The part that has surprised me the most, when I use this process, is that my characters can, and do, surprise me, but that surprise is within the internal logic of my story, because the characters are on solid ground with the traits I’ve given them.
A word of caution here. As you are mixing up your characters and tossing in traits, be careful of overloading them for the sake of complexity. Only use the traits that matter to the story you are trying to tell. As you proceed through your first draft, you will find that some traits will rise to the top, while others will fall away or become redundant.
It is also important, during the rewriting process, to test your characters for the proper balance between your main characters, and to a lesser degree, within your supporting cast. Is your hero a proper match for your heroine? Is there some parity in what they both want? For instance, you wouldn’t want one character to have life or death at stake, while the other is worried about a job. Are the sidekicks too much alike? Is everyone too funny or too sad? Remember your goal is to create an experience that feels real to the reader.
To help us achieve balance and parity, Smiley provides a character soundness checklist that includes: volition, stature, interrelation, attractiveness, credibility, clarity, and diction.
Volition is simply the will power or the ability to act. When I was in the initial stages of writing Girl Gone Nova, I realized early on, that my lead character, Doc, was reactive, not proactive. I took her back to the drawing board and discovered she had much to teach me about who she was and what she could do. When we both came back to the story, it kicked into high gear in ways that both surprised and delighted me.
Stature measures the strength and intensity of your character. Is your character strong enough, intense enough to propel your story forward? Is your villain bad enough to cause real, sustained problems?

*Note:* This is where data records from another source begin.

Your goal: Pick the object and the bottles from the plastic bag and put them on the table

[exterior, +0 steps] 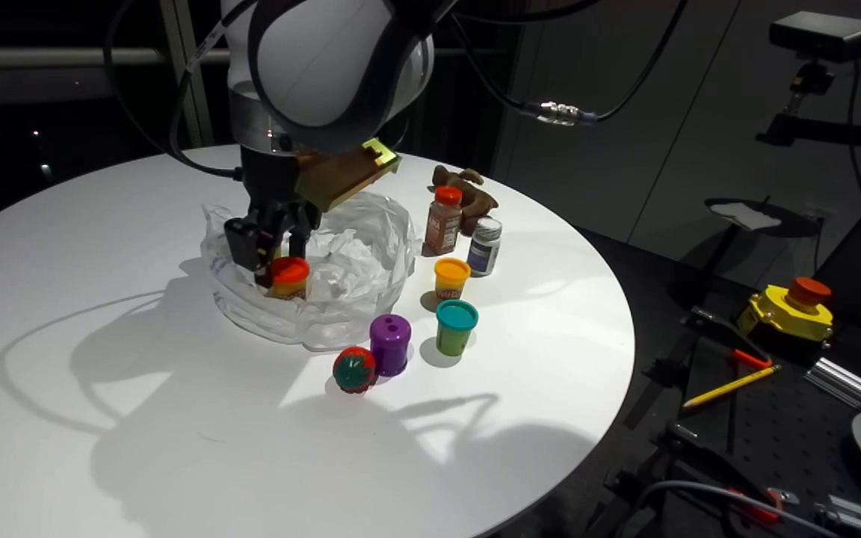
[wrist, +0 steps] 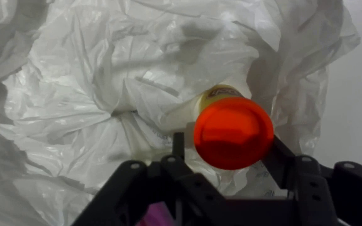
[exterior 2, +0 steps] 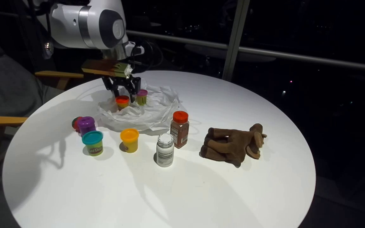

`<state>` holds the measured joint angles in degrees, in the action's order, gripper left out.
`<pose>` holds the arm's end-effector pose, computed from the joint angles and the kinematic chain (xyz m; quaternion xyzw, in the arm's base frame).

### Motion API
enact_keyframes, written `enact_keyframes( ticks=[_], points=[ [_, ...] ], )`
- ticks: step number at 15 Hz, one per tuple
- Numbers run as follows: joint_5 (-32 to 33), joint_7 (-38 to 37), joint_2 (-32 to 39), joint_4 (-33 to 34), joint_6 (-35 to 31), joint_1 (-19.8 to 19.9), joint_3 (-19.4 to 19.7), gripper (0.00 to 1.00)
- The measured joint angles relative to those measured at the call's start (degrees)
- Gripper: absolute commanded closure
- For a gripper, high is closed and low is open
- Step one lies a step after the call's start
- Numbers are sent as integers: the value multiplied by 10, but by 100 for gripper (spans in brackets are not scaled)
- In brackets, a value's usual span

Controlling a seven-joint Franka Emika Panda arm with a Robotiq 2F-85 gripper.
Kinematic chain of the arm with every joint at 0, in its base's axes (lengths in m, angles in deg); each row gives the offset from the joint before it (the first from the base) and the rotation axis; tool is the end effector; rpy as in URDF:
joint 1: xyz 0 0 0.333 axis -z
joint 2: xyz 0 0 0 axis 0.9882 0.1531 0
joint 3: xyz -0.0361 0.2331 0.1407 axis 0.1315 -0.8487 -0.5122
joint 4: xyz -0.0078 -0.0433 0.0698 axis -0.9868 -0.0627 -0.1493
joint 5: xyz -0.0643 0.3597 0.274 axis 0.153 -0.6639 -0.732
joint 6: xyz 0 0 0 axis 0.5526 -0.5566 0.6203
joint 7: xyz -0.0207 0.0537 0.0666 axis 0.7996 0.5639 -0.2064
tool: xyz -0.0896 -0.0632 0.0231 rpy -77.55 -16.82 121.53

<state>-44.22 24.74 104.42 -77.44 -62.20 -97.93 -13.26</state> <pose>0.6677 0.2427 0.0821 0.9865 0.1483 0.0684 0.0098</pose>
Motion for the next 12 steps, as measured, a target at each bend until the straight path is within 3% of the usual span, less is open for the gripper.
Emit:
enact_keyframes(
  ticks=[1,2,12],
  points=[
    [0,-6,0,1,0,-2,3,73],
    [0,-12,0,2,0,-4,6,73],
    [27,-68,-38,8,7,-47,45,73]
  ],
)
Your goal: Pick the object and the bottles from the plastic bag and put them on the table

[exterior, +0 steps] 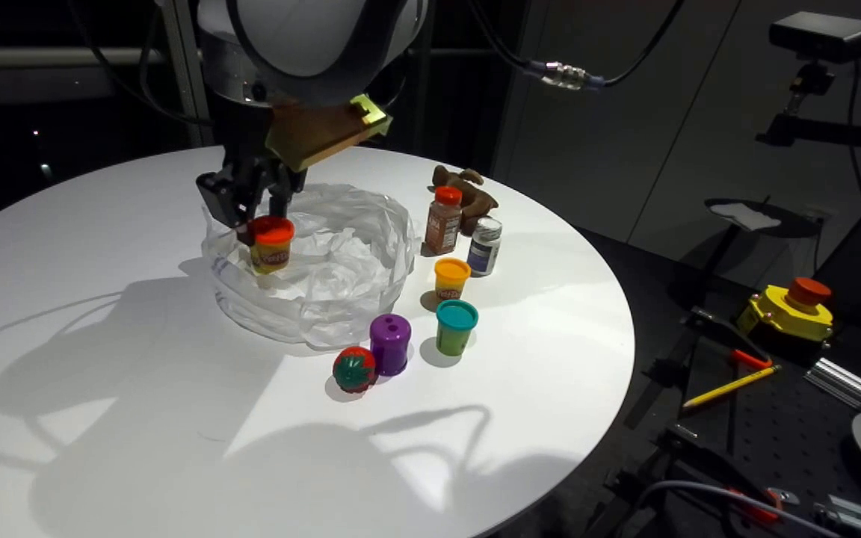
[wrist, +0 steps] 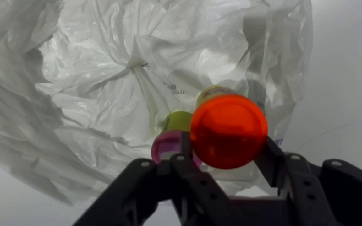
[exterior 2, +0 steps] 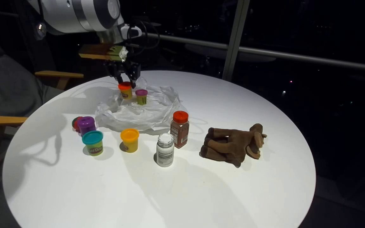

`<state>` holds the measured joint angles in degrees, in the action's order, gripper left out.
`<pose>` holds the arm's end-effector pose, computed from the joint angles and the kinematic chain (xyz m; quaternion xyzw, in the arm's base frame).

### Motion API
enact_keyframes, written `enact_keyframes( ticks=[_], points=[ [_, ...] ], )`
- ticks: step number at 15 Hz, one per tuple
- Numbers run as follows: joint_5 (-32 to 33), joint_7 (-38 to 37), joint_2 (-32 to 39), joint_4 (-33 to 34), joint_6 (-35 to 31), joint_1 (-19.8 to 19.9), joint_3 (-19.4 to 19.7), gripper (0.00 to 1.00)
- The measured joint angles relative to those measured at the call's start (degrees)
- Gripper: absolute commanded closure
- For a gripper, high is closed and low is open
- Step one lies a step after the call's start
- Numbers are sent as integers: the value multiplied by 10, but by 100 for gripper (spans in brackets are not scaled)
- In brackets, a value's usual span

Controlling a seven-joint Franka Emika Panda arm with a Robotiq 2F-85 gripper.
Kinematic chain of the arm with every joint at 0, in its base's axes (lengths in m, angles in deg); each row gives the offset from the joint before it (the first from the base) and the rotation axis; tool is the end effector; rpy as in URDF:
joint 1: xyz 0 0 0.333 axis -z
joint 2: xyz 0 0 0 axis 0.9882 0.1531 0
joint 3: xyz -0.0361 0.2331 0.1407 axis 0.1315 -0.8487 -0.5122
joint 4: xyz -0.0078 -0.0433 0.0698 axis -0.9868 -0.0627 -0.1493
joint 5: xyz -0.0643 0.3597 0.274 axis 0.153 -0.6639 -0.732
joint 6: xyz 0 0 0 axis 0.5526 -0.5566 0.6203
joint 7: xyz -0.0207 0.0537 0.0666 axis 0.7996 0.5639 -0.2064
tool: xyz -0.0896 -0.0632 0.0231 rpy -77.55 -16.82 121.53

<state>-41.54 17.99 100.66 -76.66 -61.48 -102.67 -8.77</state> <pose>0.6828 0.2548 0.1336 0.9856 0.1206 0.1121 0.0378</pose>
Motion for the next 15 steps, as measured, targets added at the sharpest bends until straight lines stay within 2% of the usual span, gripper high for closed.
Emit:
enact_keyframes(
  ticks=[3,8,11,15],
  points=[
    [12,-9,-30,-7,39,-20,1,73],
    [11,-8,-55,-48,108,-29,-43,73],
    [11,-5,-47,-83,100,-29,-63,73],
    [11,0,-32,-113,33,-29,-72,73]
  ],
)
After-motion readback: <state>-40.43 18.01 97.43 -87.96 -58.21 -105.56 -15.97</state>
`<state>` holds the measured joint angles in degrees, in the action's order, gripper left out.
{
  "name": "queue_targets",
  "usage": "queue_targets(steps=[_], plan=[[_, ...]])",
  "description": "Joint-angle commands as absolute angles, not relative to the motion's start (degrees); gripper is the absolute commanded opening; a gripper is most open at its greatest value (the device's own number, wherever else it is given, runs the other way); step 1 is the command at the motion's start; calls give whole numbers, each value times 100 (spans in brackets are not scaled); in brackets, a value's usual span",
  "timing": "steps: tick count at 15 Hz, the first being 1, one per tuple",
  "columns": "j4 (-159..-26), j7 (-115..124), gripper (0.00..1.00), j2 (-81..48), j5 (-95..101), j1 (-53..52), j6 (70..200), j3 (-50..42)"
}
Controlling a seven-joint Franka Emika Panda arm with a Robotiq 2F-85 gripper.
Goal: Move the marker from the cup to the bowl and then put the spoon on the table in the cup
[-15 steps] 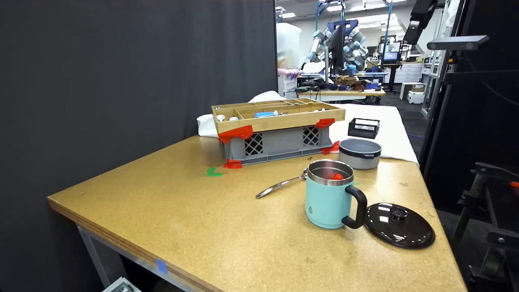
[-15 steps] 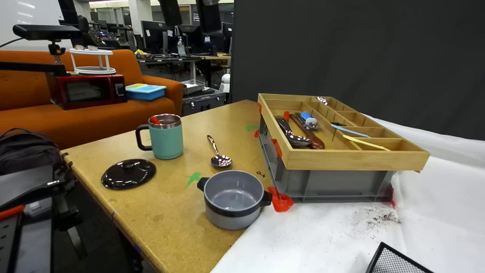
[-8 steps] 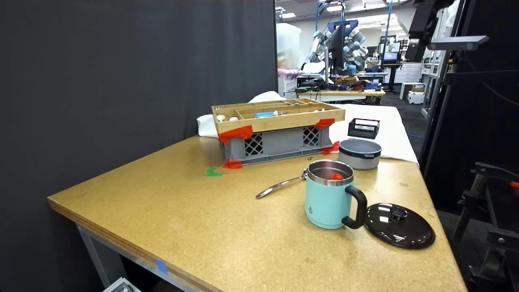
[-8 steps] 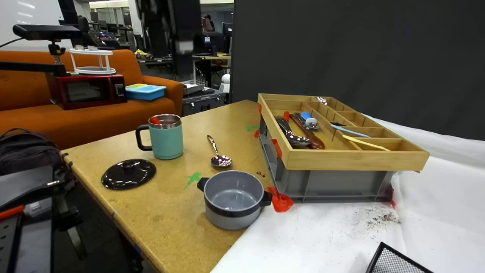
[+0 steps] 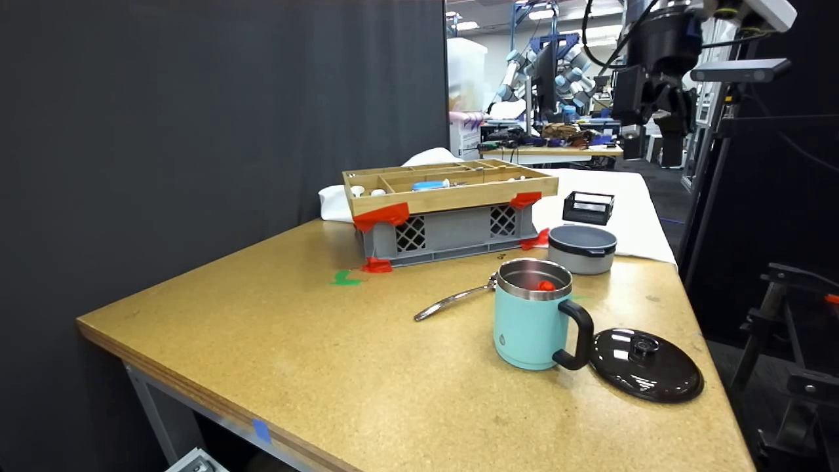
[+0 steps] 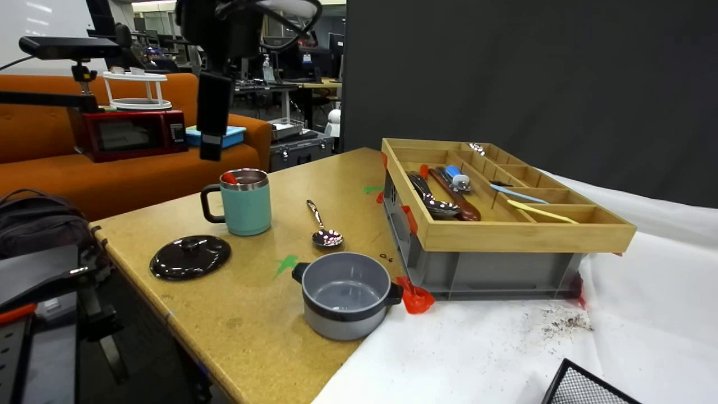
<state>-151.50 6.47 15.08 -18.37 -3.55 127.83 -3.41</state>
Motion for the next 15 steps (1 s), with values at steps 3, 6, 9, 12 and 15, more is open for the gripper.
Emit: queue_targets(steps=[3, 6, 9, 12, 15], plan=[[-14561, 2060, 100, 711, -3147, -614, 12701, 236], [-14323, 2777, 100, 318, -3618, -700, 13007, 496], [-14023, 3433, 100, -128, -3777, -677, 13281, 564], [-14049, 3423, 100, -122, -3668, -690, 13282, 545], [-13954, 3530, 100, -226, -3677, -692, 13282, 541]])
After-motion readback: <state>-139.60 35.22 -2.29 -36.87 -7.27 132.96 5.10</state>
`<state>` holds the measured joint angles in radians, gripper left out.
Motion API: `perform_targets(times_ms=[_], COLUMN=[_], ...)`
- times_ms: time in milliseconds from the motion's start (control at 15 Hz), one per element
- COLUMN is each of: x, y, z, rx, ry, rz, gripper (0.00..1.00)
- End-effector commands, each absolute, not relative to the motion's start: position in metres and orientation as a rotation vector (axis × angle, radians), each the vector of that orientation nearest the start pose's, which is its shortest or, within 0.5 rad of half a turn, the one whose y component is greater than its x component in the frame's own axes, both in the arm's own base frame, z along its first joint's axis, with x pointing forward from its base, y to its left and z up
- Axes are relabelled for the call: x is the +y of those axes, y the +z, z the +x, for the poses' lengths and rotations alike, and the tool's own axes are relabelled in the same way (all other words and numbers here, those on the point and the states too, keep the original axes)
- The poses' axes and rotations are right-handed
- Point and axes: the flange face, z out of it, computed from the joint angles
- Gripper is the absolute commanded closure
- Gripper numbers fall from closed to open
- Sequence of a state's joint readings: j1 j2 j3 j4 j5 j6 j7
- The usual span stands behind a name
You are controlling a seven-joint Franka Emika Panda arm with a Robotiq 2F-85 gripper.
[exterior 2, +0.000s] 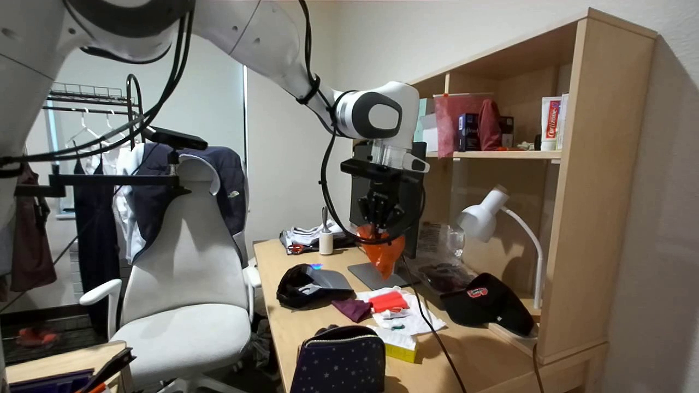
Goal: Move the orange plastic to the right then move the rod to the right
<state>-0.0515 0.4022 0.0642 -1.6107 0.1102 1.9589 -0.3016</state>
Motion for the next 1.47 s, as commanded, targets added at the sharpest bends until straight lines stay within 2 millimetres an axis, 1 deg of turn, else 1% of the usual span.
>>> perform_targets(times_ms=[0,67,133,400,600,800,1067,1200,1400], x=[-0.017,-0.025,-0.031,-0.051,-0.068,-0.087,-0.112,-0.124,-0.137], y=[0.387,0.383,0.376,0.349,0.334,0.317,0.291,0.275,0.254], z=[0.682,0.687,0.691,0.709,0.726,0.735,0.733,0.727,0.719], rx=[-0.295,-0.263,-0.237,-0.153,-0.061,0.039,0.126,0.164,0.188], ry=[-0.079,-0.117,-0.120,-0.090,-0.089,-0.073,-0.031,-0.007,0.036], rz=[-3.024,-3.048,-3.054,-3.080,-3.101,-3.101,-3.065,-3.043,-3.036], gripper=[0.92,0.92,0.92,0.92,0.92,0.92,0.92,0.92,0.92])
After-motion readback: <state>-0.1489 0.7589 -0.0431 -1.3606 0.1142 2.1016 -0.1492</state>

Interrelation involves character interaction. How involved are they in the story and each other? Are they “on stage” enough? Do they interact appropriately with others? Are they too different to be believable?
Attractiveness has more to do with “wholeness” than beauty. Is your hero too heroic? Temper with flaws. Is your villain too villainous? Balance with a smidgen of virtue. If your characters are too annoying, too quirky, too anything, the reader may toss the book—assuming your project makes it past an editor.
Credibility asks the question, are character motivation and outward action consistent? Take time during and after key scenes for your major characters to react and reflect on what happened and how it has changed them. Let the reader in on important actions and reactions to what’s happening to your important characters. This is sometimes called scene and sequel.
Though you may think diction is not applicable to fiction writing, it is a mistake not to check to see if your characters sound the way they should. No one uses words in exactly the same way and your characters shouldn’t either. During the revision process, I go through and read all dialog, internal and external, for each character, looking for consistency. I also make sure my dialog sounds like dialog and not prose.
With any “process” or “sure-fire way to do xyz” remember that something only works if it works for you. I grab ideas from any and all sources, so that I can get words on the page and my books into print. But, the measure of a book’s creation is reaching a reader (or hopefully a lot of them). If a reader can act out my story in their minds, if I give them a well crafted “script” and great “players,” then I have a better chance that they will stay with my story until the curtain rings down and the credits roll. And maybe they’ll tell their friends.